- Church: Episcopal Church
- Diocese: Quincy
- Elected: June 5, 1936
- In office: 1936–1958
- Predecessor: M. Edward Fawcett
- Successor: Francis Lickfield

Orders
- Ordination: June 11, 1911 by David H. Greer
- Consecration: September 29, 1936 by James De Wolf Perry

Personal details
- Born: February 8, 1886 Piermont, New York, United States
- Died: February 26, 1959 (aged 73) Peoria, Illinois, United States
- Buried: Christ Church of Lower Kickapoo
- Denomination: Anglican
- Parents: William Essex & Elizabeth Looser
- Spouse: Charlotte Josephine Nason
- Children: 2
- Alma mater: Columbia University

= William Leopold Essex =

American bishop (1886–1959)

William Leopold Essex (February 8, 1886 – February 26, 1959) was fourth bishop of the Episcopal Diocese of Quincy.
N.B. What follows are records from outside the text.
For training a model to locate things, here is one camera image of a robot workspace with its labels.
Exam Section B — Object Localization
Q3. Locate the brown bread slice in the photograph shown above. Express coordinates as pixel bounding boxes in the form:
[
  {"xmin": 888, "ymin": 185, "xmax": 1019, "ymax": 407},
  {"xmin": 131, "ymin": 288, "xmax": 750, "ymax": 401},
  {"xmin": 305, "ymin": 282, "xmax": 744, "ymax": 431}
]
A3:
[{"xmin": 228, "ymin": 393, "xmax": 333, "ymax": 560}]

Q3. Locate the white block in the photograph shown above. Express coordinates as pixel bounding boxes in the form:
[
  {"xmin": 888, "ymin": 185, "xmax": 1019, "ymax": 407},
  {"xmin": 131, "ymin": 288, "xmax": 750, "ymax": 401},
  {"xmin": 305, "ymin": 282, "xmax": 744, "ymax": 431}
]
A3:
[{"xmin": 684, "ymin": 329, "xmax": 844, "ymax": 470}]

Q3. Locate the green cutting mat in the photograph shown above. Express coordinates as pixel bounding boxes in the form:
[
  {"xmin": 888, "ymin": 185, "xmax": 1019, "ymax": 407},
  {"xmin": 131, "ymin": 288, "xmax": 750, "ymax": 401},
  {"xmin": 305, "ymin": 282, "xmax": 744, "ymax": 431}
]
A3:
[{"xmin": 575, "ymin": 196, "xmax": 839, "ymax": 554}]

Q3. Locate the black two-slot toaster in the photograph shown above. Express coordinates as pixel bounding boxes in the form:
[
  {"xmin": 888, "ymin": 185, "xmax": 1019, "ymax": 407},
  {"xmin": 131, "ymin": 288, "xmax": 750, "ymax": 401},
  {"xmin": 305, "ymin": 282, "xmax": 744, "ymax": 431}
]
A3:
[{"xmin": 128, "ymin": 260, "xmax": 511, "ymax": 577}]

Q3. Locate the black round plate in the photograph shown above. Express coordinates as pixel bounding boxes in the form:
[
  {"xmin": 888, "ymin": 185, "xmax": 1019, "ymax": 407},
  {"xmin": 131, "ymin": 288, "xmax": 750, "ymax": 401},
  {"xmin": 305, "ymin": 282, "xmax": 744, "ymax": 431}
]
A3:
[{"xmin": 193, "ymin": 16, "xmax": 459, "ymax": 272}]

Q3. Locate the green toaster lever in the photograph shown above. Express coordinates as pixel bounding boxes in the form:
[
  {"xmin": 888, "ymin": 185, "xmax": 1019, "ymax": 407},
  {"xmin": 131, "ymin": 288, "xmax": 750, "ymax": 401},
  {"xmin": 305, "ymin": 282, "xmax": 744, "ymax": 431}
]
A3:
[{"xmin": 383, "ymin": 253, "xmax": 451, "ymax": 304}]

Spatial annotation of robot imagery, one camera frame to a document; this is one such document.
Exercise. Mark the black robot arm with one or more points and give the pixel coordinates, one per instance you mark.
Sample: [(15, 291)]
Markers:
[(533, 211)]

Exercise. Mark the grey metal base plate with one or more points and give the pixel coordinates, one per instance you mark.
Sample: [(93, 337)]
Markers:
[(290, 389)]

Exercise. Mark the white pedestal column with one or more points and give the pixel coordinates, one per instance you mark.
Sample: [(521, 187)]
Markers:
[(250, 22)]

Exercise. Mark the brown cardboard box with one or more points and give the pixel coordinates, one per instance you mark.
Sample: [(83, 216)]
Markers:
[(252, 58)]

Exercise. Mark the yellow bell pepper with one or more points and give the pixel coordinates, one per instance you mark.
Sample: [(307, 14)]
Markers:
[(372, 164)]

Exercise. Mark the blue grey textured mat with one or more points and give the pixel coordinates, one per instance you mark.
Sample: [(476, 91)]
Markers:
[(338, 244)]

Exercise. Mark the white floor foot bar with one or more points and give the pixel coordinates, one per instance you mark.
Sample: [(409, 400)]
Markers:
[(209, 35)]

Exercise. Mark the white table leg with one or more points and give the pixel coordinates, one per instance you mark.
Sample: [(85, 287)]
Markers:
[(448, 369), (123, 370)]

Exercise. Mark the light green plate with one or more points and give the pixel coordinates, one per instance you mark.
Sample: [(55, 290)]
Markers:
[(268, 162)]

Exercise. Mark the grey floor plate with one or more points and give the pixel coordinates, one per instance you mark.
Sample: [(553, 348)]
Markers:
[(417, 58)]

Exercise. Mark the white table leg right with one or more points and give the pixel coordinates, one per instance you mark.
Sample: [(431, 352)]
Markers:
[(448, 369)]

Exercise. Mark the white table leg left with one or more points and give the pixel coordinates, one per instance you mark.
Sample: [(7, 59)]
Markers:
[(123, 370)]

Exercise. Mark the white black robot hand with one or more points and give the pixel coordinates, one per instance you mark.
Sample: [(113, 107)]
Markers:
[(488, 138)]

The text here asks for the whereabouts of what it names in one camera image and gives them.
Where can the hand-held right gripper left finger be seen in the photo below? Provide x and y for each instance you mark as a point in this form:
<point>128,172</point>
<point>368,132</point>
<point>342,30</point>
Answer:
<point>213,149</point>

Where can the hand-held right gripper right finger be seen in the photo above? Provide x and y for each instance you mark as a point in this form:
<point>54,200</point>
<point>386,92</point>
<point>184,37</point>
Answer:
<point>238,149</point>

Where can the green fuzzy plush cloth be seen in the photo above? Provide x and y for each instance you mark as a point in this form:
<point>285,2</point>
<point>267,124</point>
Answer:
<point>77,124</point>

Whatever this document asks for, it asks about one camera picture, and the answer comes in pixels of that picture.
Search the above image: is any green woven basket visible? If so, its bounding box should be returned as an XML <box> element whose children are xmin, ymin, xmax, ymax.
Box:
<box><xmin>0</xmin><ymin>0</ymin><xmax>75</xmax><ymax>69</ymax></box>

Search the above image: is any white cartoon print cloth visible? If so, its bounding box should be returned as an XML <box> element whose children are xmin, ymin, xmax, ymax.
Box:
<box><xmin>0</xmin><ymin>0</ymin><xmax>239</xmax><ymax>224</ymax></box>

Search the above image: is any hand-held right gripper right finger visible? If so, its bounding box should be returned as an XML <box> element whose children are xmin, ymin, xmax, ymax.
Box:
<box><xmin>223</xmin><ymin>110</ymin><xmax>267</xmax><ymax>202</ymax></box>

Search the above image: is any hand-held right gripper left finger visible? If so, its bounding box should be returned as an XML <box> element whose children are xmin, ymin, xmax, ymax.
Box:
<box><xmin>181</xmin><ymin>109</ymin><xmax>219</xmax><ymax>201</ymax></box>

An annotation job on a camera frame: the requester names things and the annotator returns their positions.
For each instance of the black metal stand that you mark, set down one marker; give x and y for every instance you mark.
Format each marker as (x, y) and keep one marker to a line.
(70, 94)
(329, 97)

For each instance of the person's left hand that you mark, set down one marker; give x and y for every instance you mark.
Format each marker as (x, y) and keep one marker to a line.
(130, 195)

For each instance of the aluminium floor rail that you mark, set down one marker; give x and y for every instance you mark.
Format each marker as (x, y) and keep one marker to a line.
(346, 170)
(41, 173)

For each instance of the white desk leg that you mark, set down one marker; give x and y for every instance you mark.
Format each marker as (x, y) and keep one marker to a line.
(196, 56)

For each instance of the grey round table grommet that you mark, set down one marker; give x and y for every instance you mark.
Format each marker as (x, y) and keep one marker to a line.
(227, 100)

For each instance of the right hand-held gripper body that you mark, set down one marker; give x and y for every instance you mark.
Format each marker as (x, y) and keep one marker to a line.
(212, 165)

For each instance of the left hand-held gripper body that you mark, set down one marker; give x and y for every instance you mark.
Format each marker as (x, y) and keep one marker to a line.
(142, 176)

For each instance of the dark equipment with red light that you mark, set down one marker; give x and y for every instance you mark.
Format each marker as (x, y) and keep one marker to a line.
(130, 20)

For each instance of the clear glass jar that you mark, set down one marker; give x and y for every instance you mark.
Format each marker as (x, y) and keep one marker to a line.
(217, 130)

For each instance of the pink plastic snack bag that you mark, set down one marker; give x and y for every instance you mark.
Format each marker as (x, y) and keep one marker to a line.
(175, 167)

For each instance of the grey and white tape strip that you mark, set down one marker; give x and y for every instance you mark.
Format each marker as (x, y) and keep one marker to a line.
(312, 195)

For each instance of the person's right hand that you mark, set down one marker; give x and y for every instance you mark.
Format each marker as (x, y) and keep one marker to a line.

==Early life and education==
Essex was born in Piermont, New York to William Essex and Elizabeth Looser Essex. He was educated at the high school of Nyack, New York, before studying at Columbia University from where he earned a Bachelor of Arts in 1906. Following education at Columbia University, he studied at the General Theological Seminary, where he graduated with a Bachelor of Divinity in 1911. He was awarded a number of honorary doctoral degrees: a Doctor of Sacred Theology from Columbia University in 1937 and from the General Theological Seminary in 1938, respectively, and a Doctor of Divinity from Nashotah House in 1936.

==Ordained ministry==
Essex was made deacon in May 1910 by Bishop Sidney Catlin Partridge and ordained priest on June 11, 1911, by Bishop David H. Greer of New York. Essex married Charlotte Josephine Nason on June 11, 1914. He was curate at Trinity Church, Newport, Rhode Island from 1910 till 1913, and then rector of St Peter's Church in St. Louis, Missouri from 1913 till 1917. In 1918 he became rector of Trinity Church in Rock Island, Illinois, while in 1925 became rector of St Paul's Church in Peoria, Illinois, where he remained till 1936.

==Episcopate==
On June 5, 1936, Essex was elected as the fourth Bishop of Quincy; he was consecrated bishop on September 29, 1936 with Presiding Bishop James De Wolf Perry as chief consecrator. Essex served as diocesan bishop until 1958. He died on February 26, 1959, at the St Francis Hospital in Peoria, Illinois.